We know of no decision in our State which supports the county's claim to the role it here assumes. Nor can we find significant support elsewhere. On the contrary, the out-of-state cases we have already cited go the other way. So it has been held that a municipality may not attack the actions of other state agencies solely on the thesis that it represents its citizen taxpayers. State ex rel. City of Sheboygan v. County Board of Supervisors, 194 Wis. 456, 216 N.W. 144 (Sup. Ct. 1927); City of Appleton v. Bachman, 197 Wis. 4, 220 N.W. 393 (Sup. Ct. 1928); City of Racine v. Levitan, State Treas., 196 Wis. 604, 220 N.W. 398, 221 N.W. 109 (Sup. Ct. 1928). In City of Appleton the city advanced an argument much resembling the theme of the county here in asserting handicaps indirectly ensuing from the actions of the Port Authority. The Wisconsin court concluded (at page 398 of 220 N.W.) that "While the city has many powers, duties, and functions, it is not made the guardian of its citizens in their relations with the state and county." And in City of Racine, the Wisconsin court characterized a spate of litigation parens patriae as "a curious development" and held (at page 399 of 220 N.W.) "It is no part of the business of a city to censor and supervise the activities of its creator, the state." See also City of Georgetown v. The Alexandria Canal Co., 12 Pet. 91, 99, 9 L. Ed. 1012, 1016 (1838); State ex rel. Chilton County v. Butler, 225 Ala. 191, 142 So. 531 (Sup. Ct. 1932); Park v. Modern Woodmen of America, 181 Ill. 214, 54 N.E. 932, 938 (Sup. Ct. 1899); City of Chelsea v. Treasurer and Receiver General, 237 Mass. 422, 130 N.E. 397 (Sup. Jud. Ct. 1921); County of Wayne v. Michigan Public Service Comm., 343 Mich. 144, 72 N.W.2d 109 (Sup. Ct. 1955).

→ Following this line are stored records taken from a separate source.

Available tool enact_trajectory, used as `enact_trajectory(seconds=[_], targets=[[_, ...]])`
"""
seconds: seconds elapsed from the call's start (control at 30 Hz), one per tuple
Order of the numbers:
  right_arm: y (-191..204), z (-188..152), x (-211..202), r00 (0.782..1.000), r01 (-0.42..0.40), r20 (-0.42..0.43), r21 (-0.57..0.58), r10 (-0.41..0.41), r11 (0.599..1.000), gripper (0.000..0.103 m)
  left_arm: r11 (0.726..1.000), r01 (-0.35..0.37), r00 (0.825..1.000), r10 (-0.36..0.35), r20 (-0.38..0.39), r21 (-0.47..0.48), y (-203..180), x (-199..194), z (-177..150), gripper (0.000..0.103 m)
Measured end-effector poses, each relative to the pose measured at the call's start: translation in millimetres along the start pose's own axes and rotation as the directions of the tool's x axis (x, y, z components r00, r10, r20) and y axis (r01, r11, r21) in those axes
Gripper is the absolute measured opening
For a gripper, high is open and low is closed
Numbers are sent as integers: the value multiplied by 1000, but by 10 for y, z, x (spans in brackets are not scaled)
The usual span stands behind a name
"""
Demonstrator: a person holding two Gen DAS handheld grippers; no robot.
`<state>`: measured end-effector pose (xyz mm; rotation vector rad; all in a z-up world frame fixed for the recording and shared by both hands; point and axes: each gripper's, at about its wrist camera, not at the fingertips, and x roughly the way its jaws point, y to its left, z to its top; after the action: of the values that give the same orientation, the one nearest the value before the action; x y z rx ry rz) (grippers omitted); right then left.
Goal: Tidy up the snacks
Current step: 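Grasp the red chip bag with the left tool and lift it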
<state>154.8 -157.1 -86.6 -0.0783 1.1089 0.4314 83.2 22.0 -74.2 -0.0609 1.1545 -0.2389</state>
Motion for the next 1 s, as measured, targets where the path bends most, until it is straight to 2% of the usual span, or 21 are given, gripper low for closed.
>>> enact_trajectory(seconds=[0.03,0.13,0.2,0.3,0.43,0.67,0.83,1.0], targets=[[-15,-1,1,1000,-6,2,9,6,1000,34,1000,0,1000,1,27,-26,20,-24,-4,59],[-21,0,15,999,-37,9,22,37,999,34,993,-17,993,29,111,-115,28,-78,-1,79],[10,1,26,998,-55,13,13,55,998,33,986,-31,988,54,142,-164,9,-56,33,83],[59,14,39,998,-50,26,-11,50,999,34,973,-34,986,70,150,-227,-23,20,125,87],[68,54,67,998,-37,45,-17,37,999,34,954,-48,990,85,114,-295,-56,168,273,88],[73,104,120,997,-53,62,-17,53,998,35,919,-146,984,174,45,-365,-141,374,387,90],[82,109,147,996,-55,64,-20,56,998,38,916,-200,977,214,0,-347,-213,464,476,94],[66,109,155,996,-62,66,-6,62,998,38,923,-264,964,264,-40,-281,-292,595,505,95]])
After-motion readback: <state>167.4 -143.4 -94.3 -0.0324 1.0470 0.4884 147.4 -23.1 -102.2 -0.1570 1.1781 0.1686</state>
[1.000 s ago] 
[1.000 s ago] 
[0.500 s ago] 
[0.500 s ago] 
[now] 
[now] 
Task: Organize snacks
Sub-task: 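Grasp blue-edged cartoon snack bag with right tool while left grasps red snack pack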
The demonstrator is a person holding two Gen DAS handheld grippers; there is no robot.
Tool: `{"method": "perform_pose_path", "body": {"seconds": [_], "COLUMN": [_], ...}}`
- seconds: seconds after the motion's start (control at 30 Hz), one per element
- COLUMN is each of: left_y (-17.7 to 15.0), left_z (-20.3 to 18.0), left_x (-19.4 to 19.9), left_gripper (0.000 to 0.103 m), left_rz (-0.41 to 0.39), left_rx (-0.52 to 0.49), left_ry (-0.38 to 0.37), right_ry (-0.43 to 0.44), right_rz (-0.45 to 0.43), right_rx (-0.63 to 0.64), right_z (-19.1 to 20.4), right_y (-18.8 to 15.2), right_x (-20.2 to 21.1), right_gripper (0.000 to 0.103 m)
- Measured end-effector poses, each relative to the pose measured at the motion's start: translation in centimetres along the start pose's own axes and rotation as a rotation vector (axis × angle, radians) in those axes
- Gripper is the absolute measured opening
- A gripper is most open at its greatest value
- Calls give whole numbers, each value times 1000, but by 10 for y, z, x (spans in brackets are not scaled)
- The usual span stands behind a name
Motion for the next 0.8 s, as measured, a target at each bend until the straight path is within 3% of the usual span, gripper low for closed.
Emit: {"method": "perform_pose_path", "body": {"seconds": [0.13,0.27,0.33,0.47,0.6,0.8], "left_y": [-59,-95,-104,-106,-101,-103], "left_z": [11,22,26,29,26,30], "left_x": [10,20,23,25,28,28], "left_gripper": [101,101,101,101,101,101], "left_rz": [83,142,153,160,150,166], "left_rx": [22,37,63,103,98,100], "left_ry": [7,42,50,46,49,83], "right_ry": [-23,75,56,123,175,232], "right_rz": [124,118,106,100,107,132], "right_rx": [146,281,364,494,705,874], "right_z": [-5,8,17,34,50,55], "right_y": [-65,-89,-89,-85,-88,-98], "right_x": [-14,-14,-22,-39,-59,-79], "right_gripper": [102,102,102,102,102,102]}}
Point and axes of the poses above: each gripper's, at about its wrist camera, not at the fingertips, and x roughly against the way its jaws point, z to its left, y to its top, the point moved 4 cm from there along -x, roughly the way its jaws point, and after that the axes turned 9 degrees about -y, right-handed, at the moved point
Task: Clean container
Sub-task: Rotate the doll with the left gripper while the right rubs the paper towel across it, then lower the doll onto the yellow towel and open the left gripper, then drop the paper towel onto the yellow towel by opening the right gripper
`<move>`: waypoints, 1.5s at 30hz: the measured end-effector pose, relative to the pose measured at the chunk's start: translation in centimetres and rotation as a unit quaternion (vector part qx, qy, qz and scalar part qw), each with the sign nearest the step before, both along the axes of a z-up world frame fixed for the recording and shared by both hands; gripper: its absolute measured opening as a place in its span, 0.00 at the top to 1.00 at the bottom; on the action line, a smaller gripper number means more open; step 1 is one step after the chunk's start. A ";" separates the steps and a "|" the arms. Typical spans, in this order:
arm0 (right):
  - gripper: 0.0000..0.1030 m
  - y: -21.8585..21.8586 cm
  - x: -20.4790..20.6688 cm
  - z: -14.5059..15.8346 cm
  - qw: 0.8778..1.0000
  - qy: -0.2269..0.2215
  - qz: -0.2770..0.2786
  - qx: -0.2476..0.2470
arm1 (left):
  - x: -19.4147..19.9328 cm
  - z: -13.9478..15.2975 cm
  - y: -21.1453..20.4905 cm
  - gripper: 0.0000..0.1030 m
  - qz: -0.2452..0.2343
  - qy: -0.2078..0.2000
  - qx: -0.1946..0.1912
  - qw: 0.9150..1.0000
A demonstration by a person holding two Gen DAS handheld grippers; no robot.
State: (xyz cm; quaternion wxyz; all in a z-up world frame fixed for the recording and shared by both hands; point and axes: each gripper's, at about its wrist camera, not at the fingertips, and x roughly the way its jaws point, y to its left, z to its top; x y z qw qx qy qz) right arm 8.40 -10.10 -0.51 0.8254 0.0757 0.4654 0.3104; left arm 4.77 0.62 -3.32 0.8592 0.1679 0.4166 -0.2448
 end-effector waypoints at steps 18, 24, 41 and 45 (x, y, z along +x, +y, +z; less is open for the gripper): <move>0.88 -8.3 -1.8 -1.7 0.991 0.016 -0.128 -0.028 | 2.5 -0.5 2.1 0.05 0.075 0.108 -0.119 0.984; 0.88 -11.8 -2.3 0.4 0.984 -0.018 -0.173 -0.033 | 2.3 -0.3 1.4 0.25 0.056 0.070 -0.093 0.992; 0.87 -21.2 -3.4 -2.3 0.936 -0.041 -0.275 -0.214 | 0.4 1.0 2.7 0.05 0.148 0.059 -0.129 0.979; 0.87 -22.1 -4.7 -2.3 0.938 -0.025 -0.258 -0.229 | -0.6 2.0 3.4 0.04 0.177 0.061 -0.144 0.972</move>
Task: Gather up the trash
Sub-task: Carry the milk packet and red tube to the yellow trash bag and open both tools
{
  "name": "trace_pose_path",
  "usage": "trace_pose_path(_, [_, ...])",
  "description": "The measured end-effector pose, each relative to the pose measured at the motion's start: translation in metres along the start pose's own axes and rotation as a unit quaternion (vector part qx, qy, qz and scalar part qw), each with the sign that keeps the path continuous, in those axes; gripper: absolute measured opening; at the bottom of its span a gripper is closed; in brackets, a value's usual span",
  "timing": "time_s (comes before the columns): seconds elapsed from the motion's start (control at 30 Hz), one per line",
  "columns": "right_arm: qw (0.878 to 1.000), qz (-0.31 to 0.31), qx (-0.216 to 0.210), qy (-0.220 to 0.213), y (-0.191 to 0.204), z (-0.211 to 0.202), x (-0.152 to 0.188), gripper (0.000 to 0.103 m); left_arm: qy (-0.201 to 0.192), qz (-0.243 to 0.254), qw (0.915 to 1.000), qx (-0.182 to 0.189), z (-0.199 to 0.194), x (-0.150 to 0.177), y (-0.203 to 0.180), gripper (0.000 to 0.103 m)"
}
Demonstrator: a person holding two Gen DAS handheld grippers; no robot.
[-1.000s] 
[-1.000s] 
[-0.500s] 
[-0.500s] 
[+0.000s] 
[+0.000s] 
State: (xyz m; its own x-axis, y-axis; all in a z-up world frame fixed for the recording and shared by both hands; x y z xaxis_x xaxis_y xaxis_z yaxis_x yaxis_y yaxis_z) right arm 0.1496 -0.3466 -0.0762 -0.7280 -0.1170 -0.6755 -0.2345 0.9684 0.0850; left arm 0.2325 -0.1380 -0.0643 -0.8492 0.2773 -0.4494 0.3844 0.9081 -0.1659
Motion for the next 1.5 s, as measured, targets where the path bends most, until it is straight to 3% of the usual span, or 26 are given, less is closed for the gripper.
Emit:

It is difficult to foresee all eventualities. It may be that situations will arise in which despite the absence of an intrusion *316 upon the property or political powers of a county or municipality, it may appropriately speak with respect to some hurt experienced generally by its inhabitants. We need not and do not foreclose that possibility. It is enough for present purposes to say that a county may not sue to determine the jurisdiction of another political agency of the State solely to vindicate the general public right.
The judgment is accordingly affirmed.
JACOBS, J. (dissenting).
Our old judicial system was enmeshed in technicalities and its judges freely disposed of cases on procedural grounds which had no relation to justice or the merits of the controversy between the parties. Those who in 1948 originally implemented our new judicial system were fully aware of this and they quickly fixed, as one of their high goals, the elimination of the "archaic procedural requirements which had so often frustrated just and expeditious determinations on the ultimate merits." See Tumarkin v. Friedman, 17 N.J. Super. 20, 21 (App. Div. 1951), certification denied 9 N.J. 287 (1952); Ciocca v. Hacker, 4 N.J. Super. 28, 33 (App. Div. 1949). They zealously set about their task and in 1951 Professor Schnitzer was able to record that "almost every reported case was decided upon the merits." See Schnitzer, "Civil Practice and Procedure," 6 Rutgers L. Rev. 351 (1951). In 1955 Chief Justice Vanderbilt, while summarily rejecting an objection to the standing of the County of Bergen and its county judges to review an order of the Department of Civil Service, noted that it was "discouraging to have such technicalities of procedure solemnly argued when this court has uniformly sought for seven years under the new Constitution to dispose of every case before it on the substantive merits of the controversy." See Vanderwart v. Department of Civil Service, 19 N.J. 341, 347 (1955). It seems safe to say that if he were here now he would be greatly saddened to observe that not only are such technicalities of procedure *317 still being solemnly argued but, worse yet, they are being embraced by a majority of the court.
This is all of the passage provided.